The surface area to volume ratio (SA: V) explains many behaviors across biology, chemistry, and physics. The ideas in this ratio can teach us about software.
Software products have two sources of complexity: the depth of the underlying code and the feature set that touches the userbase.
First, the software can have complex code under the covers. One could measure this in line-count, code paths, readability (Hi, Perl!), or exotic implementation. The product definition itself will drive a certain amount of code. But there is often a great deal of complexity on top of this minimum, particularly in indie or "maker" projects. People build a product as a way of learning some aspect of technology or scratching a methodological itch. The learning curve is visible in the codebase. Also, without an ex-ante blueprint, one bakes in unnecessary "flexibility" for later development.
None of this is necessarily bad! And I have discussed elsewhere how to manage this depth. For this exercise, I am treating the complexity of the codebase as "volume."
Second, a software product can have a complex feature set. A feature is an aspect of the software that touches the user. I think of this as the "surface area." Every point of information delivery and responsiveness increases the touchable plane. They fight against each other, too, creating bumps and arcs that I imagine like a folding protein. The way the whole product interacts with the world results from the sum of this surface area. And minor changes to the underlying structure can have a significant impact on how it "folds."
Unlike in nature, the surface area described here could be considered part of the volume since it is all code. The analogy does not have a perfect fit. But let us give it a little room to run.
The surface area-volume ratio (SA: V) describes a great deal of how materials interact. For example, in situations where SA: V is high, materials are much more reactive - there is more opportunity for them to connect.
For an everyday example, consider starting the chemical reaction we call fire: rough wood, paper, etc., are more flammable than their smooth counterparts. A nicely split log catches fire faster than finished furniture. Newspaper lights more readily than a glossy magazine. (This last example may age poorly)
Go to the beach and pick up a rock from the water. You will find it remarkably smooth. The water erodes surface area. It starts where it is easiest to make a change - the slight roughness on the surface. Over a long time, this wears away down to the slick, wet stone you hold in your hand.
In a more complex example, consider organic chemistry. Proteins - molecules with highly complex shapes - drive a great deal of the activity we call life. They are also fragile both individually and generationally. Smaller, simpler molecules are responsible for colossal forces in the universe. Hydrogen is the basis of nuclear fusion.
In software, volume and surface area can drive both cost and opportunity.
Where there is high volume and high surface area, one has a highly complex product. I consider this combination definitionally mature. The cost of evolving it will be high both technically and in the way users react.
Where there is high volume and low surface area, the product is a compute-heavy composable resource. The smaller surface area means that the responsibility for delivering value to the end-user is likely in another product, which creates some risk. The high volume means technical complexity remains high. If the problem domain is technically complex, this might be the right fit.
Where there is low volume and high surface area, the product is very front-end driven. This pattern can be a great consumer of the previous example: compose code-rich resources and focus on delivery. The risk is that it could be all hat and no cattle. For my money, this is a perfect domain for many of the existing no-code platforms. The diminished lifetime in nature of materials with high SA: V means that taking an approach that decreases the cost of generating the surface area has a lot of leverage.
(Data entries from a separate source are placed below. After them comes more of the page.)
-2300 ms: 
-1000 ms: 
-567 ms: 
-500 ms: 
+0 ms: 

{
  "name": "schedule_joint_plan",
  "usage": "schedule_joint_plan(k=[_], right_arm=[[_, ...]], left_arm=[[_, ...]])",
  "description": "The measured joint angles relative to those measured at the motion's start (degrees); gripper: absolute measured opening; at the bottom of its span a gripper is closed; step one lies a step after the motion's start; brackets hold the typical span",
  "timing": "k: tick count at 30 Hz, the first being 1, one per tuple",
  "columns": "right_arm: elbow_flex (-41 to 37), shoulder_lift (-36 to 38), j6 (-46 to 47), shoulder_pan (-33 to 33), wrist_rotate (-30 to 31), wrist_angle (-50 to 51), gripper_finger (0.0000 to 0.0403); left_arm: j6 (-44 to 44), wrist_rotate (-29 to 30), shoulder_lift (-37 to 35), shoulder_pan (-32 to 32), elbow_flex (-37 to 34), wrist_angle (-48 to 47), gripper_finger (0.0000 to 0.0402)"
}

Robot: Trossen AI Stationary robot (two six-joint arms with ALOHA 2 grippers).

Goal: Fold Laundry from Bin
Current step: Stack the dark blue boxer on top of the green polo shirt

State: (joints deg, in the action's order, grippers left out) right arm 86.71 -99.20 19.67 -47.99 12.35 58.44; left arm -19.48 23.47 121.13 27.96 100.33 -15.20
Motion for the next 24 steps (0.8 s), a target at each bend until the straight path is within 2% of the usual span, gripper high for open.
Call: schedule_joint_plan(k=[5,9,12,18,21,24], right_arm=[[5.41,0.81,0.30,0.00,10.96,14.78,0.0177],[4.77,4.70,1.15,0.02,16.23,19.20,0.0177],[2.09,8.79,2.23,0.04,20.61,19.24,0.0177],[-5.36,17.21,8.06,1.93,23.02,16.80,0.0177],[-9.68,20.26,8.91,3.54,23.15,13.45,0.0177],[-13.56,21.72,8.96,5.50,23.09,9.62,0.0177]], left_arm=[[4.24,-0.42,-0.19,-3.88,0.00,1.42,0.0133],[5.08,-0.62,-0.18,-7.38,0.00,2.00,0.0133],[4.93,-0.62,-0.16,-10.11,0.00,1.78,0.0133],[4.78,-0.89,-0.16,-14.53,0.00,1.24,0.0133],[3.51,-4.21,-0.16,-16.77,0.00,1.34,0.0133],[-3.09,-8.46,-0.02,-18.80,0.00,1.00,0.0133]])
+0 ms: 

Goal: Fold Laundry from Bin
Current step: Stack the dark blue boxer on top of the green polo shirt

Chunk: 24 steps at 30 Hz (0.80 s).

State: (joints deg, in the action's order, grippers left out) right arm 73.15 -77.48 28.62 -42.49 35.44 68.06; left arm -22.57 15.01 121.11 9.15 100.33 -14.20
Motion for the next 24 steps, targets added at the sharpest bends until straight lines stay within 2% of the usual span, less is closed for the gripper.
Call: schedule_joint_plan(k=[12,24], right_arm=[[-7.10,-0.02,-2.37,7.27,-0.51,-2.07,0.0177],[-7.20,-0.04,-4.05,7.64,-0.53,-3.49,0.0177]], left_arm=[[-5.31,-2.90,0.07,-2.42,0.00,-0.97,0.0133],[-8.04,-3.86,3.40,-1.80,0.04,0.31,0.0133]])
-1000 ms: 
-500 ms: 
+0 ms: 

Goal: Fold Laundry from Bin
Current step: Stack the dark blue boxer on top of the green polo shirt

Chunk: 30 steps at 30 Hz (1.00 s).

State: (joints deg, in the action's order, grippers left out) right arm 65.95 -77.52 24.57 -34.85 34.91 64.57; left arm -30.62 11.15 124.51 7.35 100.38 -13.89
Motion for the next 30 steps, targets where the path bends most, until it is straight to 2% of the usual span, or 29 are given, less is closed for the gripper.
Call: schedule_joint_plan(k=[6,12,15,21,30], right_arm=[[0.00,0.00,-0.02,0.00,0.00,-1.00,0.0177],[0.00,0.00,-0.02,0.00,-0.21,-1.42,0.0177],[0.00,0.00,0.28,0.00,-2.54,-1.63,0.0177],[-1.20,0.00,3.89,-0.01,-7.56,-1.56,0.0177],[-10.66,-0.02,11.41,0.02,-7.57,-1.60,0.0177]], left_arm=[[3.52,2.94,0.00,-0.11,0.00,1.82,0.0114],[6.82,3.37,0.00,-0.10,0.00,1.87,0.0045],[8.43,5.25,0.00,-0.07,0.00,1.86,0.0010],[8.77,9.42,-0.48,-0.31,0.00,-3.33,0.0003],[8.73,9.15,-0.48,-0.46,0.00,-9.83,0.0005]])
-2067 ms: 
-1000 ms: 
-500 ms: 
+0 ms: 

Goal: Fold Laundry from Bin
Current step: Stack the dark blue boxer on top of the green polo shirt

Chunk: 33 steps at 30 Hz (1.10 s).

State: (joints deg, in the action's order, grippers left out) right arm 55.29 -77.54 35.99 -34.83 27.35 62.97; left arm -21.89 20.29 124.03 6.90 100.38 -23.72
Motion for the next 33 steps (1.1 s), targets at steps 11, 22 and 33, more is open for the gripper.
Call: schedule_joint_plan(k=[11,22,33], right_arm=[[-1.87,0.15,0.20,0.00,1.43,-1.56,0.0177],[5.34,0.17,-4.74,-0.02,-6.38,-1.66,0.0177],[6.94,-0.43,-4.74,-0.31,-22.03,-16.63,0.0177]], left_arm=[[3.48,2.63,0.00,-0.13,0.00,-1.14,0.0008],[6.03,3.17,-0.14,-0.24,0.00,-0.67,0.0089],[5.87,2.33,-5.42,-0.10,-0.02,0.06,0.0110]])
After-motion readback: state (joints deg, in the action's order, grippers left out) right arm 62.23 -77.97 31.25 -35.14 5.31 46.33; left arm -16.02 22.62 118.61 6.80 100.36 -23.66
Based on the preceding, it might seem ideal to be low volume and low surface area. It keeps costs down and focuses value. Except if there is no complexity, whence the value? Does one have a software product? There is value in businesses that keep these down, but then we start to think about a third element: human delivery. Otherwise, one might have a "feature" rather than a product.
One can bring down volume and surface area.
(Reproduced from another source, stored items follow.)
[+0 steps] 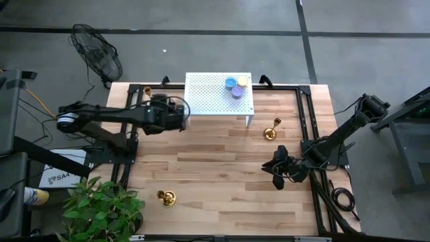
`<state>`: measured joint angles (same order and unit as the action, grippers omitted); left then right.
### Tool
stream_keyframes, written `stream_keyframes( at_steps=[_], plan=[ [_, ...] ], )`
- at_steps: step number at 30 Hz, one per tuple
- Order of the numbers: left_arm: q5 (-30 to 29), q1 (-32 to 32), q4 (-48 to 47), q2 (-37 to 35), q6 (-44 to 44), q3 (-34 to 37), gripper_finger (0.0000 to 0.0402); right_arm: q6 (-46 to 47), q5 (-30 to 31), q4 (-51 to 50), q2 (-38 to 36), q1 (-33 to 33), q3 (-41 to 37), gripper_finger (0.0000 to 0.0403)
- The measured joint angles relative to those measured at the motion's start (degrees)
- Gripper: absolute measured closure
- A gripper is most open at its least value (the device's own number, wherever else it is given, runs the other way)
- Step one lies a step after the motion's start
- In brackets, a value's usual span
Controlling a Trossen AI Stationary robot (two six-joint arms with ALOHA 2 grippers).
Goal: Pick & Place candle stick holders
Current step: Put the top left candle holder on the shelf
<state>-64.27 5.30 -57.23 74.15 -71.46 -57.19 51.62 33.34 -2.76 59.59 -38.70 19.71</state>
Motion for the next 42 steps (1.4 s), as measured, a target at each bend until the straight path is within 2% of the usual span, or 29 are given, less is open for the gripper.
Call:
stream_keyframes(
  at_steps=[3, 9, 19, 24, 28, 34, 37, 42],
  plan=[
    [-2.3, -1.7, 2.9, -2.2, -2.3, 4.6, 0.0236, 0.0, 0.3, 0.1, 0.0, 0.0, 0.0, 0.0332],
    [-6.6, -5.5, 2.6, -3.7, -9.6, 10.8, 0.0236, 0.0, 0.6, 0.0, 0.0, 0.0, 0.0, 0.0332],
    [-5.9, -6.1, -5.9, -3.6, -25.2, 14.5, 0.0236, 0.0, 0.6, 0.0, 0.0, 0.0, 0.0, 0.0332],
    [-7.2, -6.1, -8.5, -3.6, -28.1, 14.5, 0.0233, -0.1, 0.6, 0.0, 0.0, 0.0, 0.0, 0.0332],
    [-7.7, -5.1, -9.0, -3.6, -27.7, 14.5, 0.0206, -0.2, 1.0, 0.0, 0.0, 0.0, 0.0, 0.0332],
    [-3.2, 0.4, -8.8, -3.6, -28.0, 14.5, 0.0131, -0.1, 1.2, 0.0, 0.0, 0.0, 0.0, 0.0332],
    [-3.0, 3.2, -8.7, -3.6, -28.0, 14.5, 0.0100, 0.0, 1.2, 0.1, 0.0, 0.0, 0.0, 0.0332],
    [-5.1, 6.4, -8.5, -3.6, -27.9, 14.5, 0.0079, 0.0, 1.2, 0.4, 0.0, 0.0, 0.0, 0.0332]
  ],
)
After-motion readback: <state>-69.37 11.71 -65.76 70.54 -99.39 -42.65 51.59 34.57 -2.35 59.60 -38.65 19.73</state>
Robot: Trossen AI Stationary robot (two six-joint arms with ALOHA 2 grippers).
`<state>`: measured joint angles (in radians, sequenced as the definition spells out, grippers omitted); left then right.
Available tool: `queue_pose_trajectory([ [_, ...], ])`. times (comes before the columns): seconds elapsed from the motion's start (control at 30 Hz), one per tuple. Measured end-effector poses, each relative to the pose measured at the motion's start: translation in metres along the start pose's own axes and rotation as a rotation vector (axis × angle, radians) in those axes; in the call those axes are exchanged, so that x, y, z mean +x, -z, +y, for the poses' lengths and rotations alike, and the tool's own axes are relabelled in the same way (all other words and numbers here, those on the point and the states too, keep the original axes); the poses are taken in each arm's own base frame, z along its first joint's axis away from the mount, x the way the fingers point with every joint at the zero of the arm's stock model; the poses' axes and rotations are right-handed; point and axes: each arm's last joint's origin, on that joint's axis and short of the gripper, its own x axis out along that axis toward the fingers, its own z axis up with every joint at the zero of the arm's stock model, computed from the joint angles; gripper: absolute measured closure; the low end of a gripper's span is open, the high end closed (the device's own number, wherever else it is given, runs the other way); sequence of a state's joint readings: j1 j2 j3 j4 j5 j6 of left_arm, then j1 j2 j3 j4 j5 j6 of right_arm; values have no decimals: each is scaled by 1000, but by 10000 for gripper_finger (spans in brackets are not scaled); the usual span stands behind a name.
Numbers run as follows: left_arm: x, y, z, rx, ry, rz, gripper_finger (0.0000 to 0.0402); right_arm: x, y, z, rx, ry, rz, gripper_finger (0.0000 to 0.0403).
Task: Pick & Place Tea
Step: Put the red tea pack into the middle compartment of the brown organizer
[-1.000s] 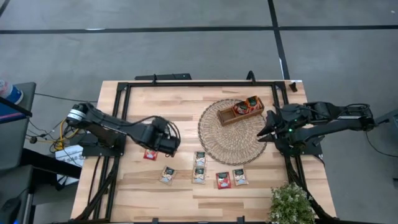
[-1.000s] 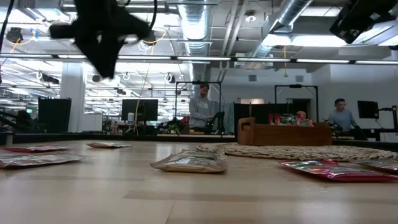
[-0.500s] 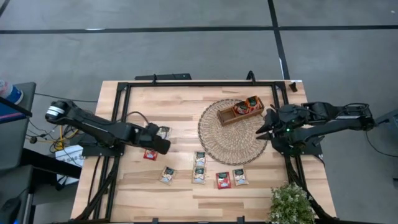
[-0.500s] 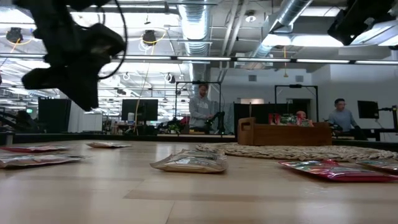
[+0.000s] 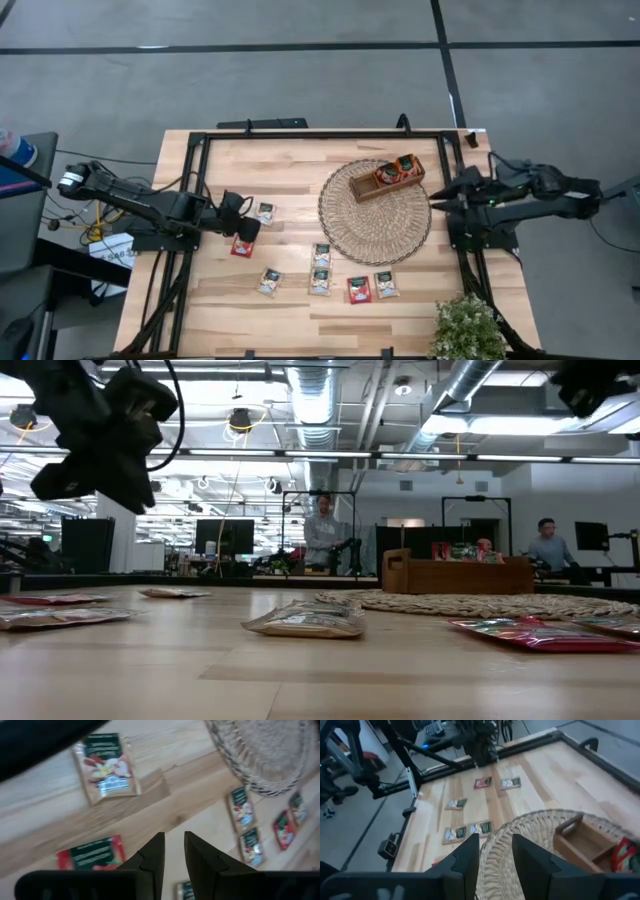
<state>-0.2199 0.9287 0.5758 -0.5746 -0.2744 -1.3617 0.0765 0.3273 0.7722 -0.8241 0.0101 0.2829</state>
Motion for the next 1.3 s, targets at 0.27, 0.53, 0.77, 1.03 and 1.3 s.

First, one can employ a more "service-ful" approach to reduce the technical complexity - volume - of a software product. Serverless enthusiasts bang this drum all the time. The point is not to remove the servers per se but to outsource technical concerns. Focus the development on where it is exceptional - the required technical complexity. If what is left is a low-volume product, that should speak to us.
Further, we should pay attention to the complexity of the outsourcing itself. Compositional code drives volume in the product in ways that some engineers are only beginning to understand - and others do not see at all. Increasingly, we will look to the DevOps code and configuration to understand the technology story.
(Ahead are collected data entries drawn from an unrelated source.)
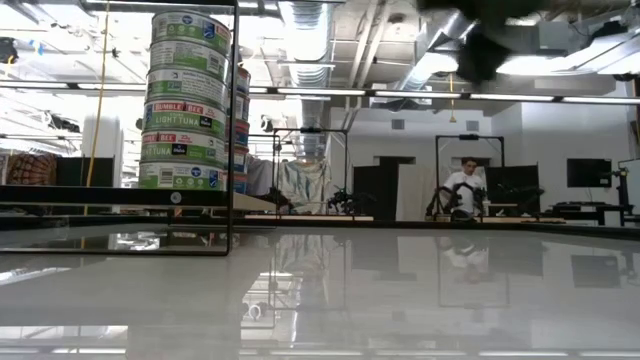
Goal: Stack canned seafood by type on shelf
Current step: Stack the blue-pink tuna can on top of the other blue-pink tuna can on the shelf
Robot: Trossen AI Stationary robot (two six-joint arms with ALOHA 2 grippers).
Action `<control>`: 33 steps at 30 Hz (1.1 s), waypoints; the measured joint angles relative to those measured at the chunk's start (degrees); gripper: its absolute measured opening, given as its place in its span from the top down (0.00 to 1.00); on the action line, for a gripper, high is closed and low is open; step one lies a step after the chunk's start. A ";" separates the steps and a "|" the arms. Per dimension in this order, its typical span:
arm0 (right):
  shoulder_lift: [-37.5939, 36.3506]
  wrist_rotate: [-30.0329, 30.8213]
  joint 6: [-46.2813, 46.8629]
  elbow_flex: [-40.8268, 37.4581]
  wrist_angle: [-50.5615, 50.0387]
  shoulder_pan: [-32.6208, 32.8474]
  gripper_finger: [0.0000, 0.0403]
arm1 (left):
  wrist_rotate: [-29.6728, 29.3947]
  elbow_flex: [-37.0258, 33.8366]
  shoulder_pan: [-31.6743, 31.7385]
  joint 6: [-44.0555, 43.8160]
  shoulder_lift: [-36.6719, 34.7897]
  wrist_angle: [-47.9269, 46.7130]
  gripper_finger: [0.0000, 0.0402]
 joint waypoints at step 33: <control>8.19 9.17 27.80 -15.24 -16.12 20.05 0.28 | 1.23 -0.55 -0.94 -3.02 7.32 15.37 0.31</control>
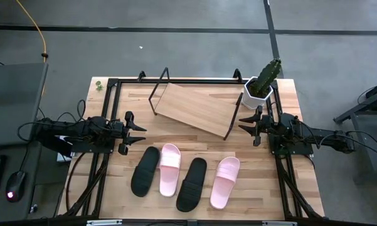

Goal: Pick and place slides into the shelf

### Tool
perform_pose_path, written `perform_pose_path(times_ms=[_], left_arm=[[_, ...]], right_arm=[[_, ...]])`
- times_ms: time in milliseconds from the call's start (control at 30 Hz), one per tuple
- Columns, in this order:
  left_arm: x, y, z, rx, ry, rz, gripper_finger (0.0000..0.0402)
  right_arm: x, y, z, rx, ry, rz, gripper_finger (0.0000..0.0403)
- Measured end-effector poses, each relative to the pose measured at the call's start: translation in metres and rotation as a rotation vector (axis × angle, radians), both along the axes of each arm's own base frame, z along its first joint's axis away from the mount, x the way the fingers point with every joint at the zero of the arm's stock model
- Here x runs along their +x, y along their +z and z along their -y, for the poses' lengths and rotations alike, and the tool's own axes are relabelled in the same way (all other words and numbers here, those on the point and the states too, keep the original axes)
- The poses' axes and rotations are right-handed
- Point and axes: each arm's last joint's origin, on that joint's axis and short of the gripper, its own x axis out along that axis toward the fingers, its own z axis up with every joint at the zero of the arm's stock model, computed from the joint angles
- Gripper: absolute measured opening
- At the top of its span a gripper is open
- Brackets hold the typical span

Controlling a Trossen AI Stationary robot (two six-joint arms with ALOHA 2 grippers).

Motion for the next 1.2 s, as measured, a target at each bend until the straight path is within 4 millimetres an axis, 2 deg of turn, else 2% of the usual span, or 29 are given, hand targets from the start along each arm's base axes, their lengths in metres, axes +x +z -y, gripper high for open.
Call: perform_pose_path(times_ms=[1033, 1200], left_arm=[[0.0000, 0.0000, 0.0000, -0.001, 0.000, 0.000, 0.0150], [0.0001, 0.0008, 0.0000, -0.054, 0.001, 0.012, 0.0150]], right_arm=[[0.0000, 0.0001, 0.0000, 0.000, 0.000, 0.000, 0.0117], [0.0000, 0.0000, 0.0000, 0.000, 0.000, 0.000, 0.0117]])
We can deploy APIs and webhooks to reduce surface area while enabling more hooks for our customers to drive value. I have discussed this strategy elsewhere. Being more selective in which surface area components are required to make our software successful will smooth our stones.
Finally, I should acknowledge that the surface area and volume may not be sufficient to think about this problem. Geometry is weightless. In physics, we would consider mass. Mass, volume, and surface area combine to drive behavior. Any engineer with experience will say that software has inertia - the difficulty in change outlined above parallels inertia. So this topic is worth deeper interaction.
Software is complex. And that is a good thing! The complexity of software moves concerns off humans and permits us to accomplish goals that were impossible a mere generation ago. Managing that complexity is the task before us. Imperfect analogies to the tools that came before us in math and nature can help guide us. Even with their flaws, we gain an intuitive sense of what is right, what is valuable - and what will generate extraordinary returns.